Germany’s Constitutional Court ruled yesterday that the government’s practice of shifting non-used funds for compensation of coronavirus-related losses to the Climate and Transformation Fund (KTF) is illegal. This leaves the German government with a financial gap of €60 billion and threatens to derail many projects, including infrastructure ones declared climate-relevant.

“The ruling is the worst-case scenario for the ‘traffic light’” three-party government, says economist Jens Südekum from Heinrich Heine University in Düsseldorf, who advises the Green Economy Minister Robert Habeck, summarizing the implications of the judge’s decision. The budget for the coming year will still be able to be passed this week in the adjustment session. By the end of the year at the latest, however, the federal government will have to draw up a new economic plan for the next three years that does not include the €60 billion now blocked.

The consequences would be considerable. So far, it looks as if only the energy efficiency funding program, which is intended to subsidize citizens to replace their heating systems, will survive this austerity dictate. “All other planned expenditure is under scrutiny,” says economist Südekum. The electricity price package for the economy would be on the list of cuts, as would the subsidies for the establishment of the chip industry in Germany. “The German economy would be hit hard by this brute austerity course and prosperity in the country would shrink as a result,” says Südekum.
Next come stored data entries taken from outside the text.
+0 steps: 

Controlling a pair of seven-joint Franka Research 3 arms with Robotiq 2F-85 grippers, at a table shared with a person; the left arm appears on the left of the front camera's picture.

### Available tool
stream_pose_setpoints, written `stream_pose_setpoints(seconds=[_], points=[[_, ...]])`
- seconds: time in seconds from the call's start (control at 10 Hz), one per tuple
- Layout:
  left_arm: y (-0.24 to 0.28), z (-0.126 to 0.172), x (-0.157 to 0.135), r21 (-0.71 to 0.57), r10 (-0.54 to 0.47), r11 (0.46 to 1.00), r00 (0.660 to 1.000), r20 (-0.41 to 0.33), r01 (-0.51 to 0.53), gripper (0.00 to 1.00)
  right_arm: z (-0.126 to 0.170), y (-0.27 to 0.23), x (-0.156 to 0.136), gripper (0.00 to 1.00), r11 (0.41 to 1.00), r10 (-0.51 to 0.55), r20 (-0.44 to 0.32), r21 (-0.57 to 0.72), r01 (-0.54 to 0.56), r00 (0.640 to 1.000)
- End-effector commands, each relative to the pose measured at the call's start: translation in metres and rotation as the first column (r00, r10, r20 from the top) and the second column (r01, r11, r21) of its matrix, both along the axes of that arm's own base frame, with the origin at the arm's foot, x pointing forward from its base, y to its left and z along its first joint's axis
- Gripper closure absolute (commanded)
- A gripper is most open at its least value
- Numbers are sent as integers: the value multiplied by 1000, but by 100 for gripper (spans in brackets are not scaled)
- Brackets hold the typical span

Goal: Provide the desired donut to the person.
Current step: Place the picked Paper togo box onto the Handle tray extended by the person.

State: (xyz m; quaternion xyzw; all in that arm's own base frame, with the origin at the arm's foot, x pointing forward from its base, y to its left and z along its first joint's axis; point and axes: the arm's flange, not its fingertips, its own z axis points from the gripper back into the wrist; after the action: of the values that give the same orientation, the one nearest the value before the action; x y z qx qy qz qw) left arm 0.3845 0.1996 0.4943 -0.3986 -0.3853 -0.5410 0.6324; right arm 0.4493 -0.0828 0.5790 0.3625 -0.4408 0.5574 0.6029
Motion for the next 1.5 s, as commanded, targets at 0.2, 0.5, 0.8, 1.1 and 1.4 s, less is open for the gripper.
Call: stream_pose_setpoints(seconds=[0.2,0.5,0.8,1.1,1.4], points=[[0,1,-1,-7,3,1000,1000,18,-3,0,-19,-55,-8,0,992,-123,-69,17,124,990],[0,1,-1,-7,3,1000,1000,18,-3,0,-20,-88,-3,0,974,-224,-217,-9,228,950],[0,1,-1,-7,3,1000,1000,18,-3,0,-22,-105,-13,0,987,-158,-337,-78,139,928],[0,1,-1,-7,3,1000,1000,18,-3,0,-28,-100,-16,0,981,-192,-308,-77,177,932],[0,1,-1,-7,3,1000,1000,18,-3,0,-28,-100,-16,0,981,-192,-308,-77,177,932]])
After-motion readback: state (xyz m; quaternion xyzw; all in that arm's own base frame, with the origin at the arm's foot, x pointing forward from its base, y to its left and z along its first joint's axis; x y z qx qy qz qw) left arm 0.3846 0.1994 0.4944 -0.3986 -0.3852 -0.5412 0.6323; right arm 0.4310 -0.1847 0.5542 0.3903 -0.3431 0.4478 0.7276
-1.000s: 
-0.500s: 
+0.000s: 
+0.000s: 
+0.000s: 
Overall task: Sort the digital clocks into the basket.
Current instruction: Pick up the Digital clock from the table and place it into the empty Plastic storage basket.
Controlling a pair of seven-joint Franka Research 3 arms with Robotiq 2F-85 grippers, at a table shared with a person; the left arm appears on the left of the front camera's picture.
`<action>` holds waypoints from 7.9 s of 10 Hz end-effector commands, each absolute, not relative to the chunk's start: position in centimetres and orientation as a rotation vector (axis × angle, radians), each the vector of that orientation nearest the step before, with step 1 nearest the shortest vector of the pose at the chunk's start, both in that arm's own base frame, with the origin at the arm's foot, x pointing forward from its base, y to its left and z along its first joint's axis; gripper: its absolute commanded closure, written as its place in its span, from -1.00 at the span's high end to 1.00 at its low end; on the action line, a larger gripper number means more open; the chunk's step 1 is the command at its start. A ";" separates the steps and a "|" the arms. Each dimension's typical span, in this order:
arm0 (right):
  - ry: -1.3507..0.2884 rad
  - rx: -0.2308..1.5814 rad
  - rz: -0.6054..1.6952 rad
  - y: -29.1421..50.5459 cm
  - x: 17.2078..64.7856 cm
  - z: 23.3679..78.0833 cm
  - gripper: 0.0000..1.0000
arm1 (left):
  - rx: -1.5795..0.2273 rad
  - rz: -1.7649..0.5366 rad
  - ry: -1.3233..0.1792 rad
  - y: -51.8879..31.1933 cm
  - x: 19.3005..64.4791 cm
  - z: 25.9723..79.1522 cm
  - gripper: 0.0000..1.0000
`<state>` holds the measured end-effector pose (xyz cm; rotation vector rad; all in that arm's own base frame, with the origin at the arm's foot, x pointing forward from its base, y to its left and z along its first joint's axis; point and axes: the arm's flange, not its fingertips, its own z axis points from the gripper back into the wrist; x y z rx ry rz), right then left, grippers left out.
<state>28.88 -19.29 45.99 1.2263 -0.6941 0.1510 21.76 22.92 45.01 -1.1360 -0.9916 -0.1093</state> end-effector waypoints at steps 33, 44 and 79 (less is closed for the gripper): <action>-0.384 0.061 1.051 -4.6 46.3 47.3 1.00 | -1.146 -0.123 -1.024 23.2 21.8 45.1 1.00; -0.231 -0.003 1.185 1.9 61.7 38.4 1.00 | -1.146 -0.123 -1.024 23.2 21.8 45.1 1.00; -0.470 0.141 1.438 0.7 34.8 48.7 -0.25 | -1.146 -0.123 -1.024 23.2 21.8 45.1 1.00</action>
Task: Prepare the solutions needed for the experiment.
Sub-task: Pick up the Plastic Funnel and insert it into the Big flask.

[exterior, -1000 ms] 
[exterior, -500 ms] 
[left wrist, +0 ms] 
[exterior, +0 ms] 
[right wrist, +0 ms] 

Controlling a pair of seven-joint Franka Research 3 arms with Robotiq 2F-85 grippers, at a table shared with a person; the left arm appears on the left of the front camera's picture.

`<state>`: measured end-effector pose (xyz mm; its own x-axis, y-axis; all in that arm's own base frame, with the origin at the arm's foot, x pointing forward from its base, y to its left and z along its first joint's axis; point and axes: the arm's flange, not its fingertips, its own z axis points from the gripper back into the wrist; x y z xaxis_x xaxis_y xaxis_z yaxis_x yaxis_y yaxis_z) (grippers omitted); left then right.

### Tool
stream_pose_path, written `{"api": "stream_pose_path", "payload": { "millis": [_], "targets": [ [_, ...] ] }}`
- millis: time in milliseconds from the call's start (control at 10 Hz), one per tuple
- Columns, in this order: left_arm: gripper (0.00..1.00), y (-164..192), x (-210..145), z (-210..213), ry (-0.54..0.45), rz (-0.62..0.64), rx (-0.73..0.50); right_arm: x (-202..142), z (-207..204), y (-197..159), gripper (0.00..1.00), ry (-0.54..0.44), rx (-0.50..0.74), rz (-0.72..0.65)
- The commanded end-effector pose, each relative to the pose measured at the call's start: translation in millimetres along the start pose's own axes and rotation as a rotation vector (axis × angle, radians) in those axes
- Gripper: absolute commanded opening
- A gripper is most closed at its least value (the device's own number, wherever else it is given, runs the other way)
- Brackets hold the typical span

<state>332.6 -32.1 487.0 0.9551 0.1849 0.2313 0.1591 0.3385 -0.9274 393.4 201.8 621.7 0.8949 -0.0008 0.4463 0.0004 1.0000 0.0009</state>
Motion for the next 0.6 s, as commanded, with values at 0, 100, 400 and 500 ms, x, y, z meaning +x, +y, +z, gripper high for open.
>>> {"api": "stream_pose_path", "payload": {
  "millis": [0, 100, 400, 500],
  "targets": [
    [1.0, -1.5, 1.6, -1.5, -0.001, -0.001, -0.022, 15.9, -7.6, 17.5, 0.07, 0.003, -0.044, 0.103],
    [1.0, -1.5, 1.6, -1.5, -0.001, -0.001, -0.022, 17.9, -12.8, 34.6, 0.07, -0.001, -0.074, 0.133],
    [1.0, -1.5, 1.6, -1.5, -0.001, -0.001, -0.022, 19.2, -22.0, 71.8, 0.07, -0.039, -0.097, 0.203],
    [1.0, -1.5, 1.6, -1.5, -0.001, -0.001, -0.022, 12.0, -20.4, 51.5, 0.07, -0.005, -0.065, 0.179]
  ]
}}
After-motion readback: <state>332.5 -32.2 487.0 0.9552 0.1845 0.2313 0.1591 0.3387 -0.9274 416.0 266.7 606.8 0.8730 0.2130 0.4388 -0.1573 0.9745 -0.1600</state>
Irony has it that Habeck advisor Südekum is calling now for a fundamental reform of the debt brake, which puts a strict limit to government spendings. He sees the so-called “golden rule” as a good option: The debt brake would continue to apply to all consumptive expenditure, for example the federal subsidy to the pension fund, the citizens’ income, or refugee spending. “However, it would no longer apply to investment expenditure, which could be financed via loans. The urgent expansion of the public infrastructure of roads and transport routes would therefore still be possible,” Südekum told the Swiss financial daily Neue Zürcher Zeitung. (That implies the government could borrow extra money—it just should not be spent on green pipedreams). By contrast, insiders warn, any attempt by the government to plunder social and other budgets to recruit the missing €60 billion for “climate” would blow the government coalition up. And what Südekum omits to mention: a discussion on why and what climate policies make any sense should begin in earnest, particularly to set other priorities than those set by the Greens so far.

The court case was initiated by the opposition CDU/CSU. In spring 2022, the 197 members of the CDU/CSU parliamentary group brought an action before Germany’s highest court. The financial maneuver “does not meet the constitutional requirements” (the debt brake), the judges declared in their ruling.